Local News:
Storm brewing on Glenridge
Printed from www.stcatharinesstandard.ca web site
Friday, October 28, 2005 - © 2005 St. Catharines Standard
By Marlene Bergsma
Thursday, October 27, 2005 - 01:00
- Ray Brodeur is sick of the impact students are having on his neighbourhood.“I’ve lived here 40 years,” said the south St. Catharines resident, who is regularly awakened by the noise of partying students, and who picks up nearly a dozen beer bottles from his lawn each weekend. “Why should I have to move because of them?
“Thank God for all the cold and rain we’ve had. You wouldn’t normally pray for rain, but it keeps them (students) off the streets,” said Brodeur. “You don’t know the troubles we’ve had in the south end here.”
That’s why Brodeur and many of his neighbours intend to be at a public meeting hosted by the City of St. Catharines Tuesday night, to tell city officials what they think of a plan to increase the residential density along Glenridge Avenue.
The plan comes after a development freeze was imposed on all the properties on Glenridge between the CNR tracks and the base of the escarpment in June 2004. The city had received an application from a landlord who wanted to turn a four-plex into a six-plex, and city planners wanted time to study the whole neighbourhood.
Last month, city planners proposed the density along Glenridge be increased to permit six-plexes and apartment buildings.
Brodeur thinks that would be a mistake because it will only mean more students living in the neighbourhood.
“It won’t solve anything for the people who live in Old Glenridge and the people who live in south St. Catharines,” he said. “The students will still be there.”
Carolyn Toth, a member of Concerned Citizens of St. Catharines, also rejects the idea, and said her group is distributing hundreds of notices throughout the neighbourhood, alerting residents to the upcoming meeting.
“This is the solution the city has come up with when student housing landlords want to make more money,” said Toth. “It will just mean intensification of noise, intensification of parking, intensification of garbage. The residents are very upset about it. The only ones who aren’t upset are the landlords.”
For its part, the city knows the Glenridge intensification is only “a small part of the puzzle,” said Judy Pihach, a planner.
“It’s not going to solve the problems,” she agreed. “Zoning doesn’t deal with student behaviour, or noise or parking enforcement. Those are bigger issues.”

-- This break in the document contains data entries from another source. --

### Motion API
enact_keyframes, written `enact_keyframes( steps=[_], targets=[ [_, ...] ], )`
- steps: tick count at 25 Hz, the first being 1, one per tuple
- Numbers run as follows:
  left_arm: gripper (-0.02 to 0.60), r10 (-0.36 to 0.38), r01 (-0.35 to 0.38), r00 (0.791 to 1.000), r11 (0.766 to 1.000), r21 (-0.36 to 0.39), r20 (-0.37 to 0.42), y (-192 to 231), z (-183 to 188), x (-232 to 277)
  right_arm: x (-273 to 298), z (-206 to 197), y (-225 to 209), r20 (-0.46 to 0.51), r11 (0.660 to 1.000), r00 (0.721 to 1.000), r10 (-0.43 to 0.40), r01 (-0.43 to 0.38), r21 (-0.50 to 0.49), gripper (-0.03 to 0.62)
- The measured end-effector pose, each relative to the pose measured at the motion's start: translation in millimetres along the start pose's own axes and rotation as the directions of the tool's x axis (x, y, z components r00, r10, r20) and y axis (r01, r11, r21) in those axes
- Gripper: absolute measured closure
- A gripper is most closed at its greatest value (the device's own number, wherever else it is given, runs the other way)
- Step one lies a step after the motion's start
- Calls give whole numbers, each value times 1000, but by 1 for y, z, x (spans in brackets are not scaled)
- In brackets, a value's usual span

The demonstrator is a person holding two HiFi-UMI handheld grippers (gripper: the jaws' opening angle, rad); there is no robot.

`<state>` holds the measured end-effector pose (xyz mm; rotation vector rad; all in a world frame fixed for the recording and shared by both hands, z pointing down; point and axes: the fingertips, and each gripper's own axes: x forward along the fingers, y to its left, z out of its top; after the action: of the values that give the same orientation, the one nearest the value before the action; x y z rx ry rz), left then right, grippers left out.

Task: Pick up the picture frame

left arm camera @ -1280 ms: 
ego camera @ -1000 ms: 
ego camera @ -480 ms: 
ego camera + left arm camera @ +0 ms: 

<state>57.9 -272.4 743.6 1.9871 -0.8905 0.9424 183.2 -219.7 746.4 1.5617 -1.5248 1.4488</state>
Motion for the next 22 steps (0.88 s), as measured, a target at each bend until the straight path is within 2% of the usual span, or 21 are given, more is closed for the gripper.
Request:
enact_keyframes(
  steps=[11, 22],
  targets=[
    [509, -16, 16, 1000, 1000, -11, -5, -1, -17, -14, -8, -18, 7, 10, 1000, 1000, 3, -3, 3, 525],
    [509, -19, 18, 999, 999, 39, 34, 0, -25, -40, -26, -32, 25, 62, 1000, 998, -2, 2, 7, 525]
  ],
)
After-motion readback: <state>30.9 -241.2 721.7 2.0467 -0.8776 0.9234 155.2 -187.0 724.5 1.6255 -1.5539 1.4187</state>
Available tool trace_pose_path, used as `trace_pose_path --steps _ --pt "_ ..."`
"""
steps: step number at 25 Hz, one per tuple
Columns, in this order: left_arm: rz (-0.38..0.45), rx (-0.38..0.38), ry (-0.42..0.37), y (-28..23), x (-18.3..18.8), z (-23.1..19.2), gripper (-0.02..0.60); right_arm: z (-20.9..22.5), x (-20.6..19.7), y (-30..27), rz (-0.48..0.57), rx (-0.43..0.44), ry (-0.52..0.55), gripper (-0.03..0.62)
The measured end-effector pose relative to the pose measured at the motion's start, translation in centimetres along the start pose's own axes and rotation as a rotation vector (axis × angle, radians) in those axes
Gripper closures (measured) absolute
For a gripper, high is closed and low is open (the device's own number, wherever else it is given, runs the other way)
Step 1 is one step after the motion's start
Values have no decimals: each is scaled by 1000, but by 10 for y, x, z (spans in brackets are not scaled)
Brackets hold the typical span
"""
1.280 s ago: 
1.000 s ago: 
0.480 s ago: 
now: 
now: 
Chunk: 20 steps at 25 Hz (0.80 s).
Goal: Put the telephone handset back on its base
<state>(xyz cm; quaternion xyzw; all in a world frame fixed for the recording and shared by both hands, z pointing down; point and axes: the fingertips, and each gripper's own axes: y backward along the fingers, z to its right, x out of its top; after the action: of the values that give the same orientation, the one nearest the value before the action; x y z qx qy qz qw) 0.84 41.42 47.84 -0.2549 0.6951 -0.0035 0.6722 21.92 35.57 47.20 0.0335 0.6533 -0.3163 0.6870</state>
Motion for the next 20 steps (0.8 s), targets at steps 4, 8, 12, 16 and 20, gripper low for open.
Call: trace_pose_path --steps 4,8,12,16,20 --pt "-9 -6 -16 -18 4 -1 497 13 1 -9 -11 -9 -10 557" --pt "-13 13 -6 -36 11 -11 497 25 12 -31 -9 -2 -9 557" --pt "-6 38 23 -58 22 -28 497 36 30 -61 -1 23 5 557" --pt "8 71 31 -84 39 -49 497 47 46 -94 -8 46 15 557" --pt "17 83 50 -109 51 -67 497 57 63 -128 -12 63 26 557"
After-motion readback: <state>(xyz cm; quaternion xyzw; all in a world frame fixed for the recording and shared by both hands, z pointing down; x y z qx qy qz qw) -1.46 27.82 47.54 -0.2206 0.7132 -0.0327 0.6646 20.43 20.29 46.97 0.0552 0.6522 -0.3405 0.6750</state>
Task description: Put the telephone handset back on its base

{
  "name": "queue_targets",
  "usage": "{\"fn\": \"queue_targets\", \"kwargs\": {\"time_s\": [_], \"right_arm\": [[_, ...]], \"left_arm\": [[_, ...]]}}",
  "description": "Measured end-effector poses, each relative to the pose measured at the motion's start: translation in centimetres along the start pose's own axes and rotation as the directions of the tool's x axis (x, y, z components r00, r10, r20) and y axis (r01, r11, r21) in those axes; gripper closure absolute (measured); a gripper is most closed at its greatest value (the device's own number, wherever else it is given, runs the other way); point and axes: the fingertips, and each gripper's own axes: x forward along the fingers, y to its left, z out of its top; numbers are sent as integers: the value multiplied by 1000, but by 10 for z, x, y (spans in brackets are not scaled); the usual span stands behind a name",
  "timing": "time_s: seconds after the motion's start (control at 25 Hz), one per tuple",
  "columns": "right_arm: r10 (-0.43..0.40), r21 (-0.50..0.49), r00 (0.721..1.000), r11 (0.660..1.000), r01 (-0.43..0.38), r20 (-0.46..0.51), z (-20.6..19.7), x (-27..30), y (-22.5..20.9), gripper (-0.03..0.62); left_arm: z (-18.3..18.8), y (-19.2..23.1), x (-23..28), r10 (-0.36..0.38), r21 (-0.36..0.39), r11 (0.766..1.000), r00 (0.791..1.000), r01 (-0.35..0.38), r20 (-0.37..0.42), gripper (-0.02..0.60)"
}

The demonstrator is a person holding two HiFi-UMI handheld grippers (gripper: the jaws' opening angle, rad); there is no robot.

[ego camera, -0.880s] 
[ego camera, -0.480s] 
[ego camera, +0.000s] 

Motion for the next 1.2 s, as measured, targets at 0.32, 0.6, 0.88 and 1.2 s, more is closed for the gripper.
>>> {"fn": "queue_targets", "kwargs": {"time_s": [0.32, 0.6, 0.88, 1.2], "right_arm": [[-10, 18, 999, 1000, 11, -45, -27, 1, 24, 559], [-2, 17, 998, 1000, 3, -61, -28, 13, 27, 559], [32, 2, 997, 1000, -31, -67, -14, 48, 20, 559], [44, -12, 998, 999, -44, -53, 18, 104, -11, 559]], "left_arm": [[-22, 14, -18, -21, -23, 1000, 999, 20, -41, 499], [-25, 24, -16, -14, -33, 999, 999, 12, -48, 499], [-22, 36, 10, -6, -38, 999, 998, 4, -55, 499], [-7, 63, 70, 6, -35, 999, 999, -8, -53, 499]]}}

But by encouraging more development along a main corridor with bus service and easy access to the Pen Centre and Brock University “it may take some of the heat off the student housing market.”
Pihach said there are no guarantees, but if more housing is available along Glenridge, students may prefer the convenience of living on a main artery, and the result may be fewer student houses on quiet residential streets.
Six-plexes also require site-plan control, which would give the city the right to determine fencing, garbage storage, parking and landscaping for new developments, said Pihach.
The city can’t zone against students, she said, it can only zone for housing type.
Two weeks ago, Brodeur was awakened by the noise of a crowd of students after a night of partying at an outdoor patio of a Pen Centre bar. At 2:45 a.m., he followed the sound of the noise and drove to Jacobsen Avenue.
“There was one guy and one girl having sex on the front lawn of a house, there were two girls completely passed out on a boulevard, and one guy passed out on a lawn, and the police are sitting in their cruiser looking at this stuff.”
Brodeur said he asked the officers why they weren’t arresting people, and was shocked by their response.
“They said ‘We were told not to arrest them because the Crown attorney doesn’t want to prosecute them,’ ” saidBrodeur. “There was 150 students out there and they don’t want to get out of their car.”
Niagara Regional Police Sergeant Todd McKinnon said he is unaware of such an instruction from the Crown attorney. He said enforcement of laws depends on the situation, but police are issuing noise tickets.
On another occasion, Brodeur claims he chased eight youths who were stealing his neighbour’s gas barbecue.
“I am just getting frustrated; I have just had it with this crap.”
That’s why Brodeur won’t be surprised if the meeting Tuesday is packed.
“I can see the frustrations people are going through.”
The information meeting will be held at Sir Winston Churchill Secondary School on Nov. 1, from 7 to 9 p.m.
A final decision on the Glenridge intensification issue will be made by city council after a public meeting on Nov. 28.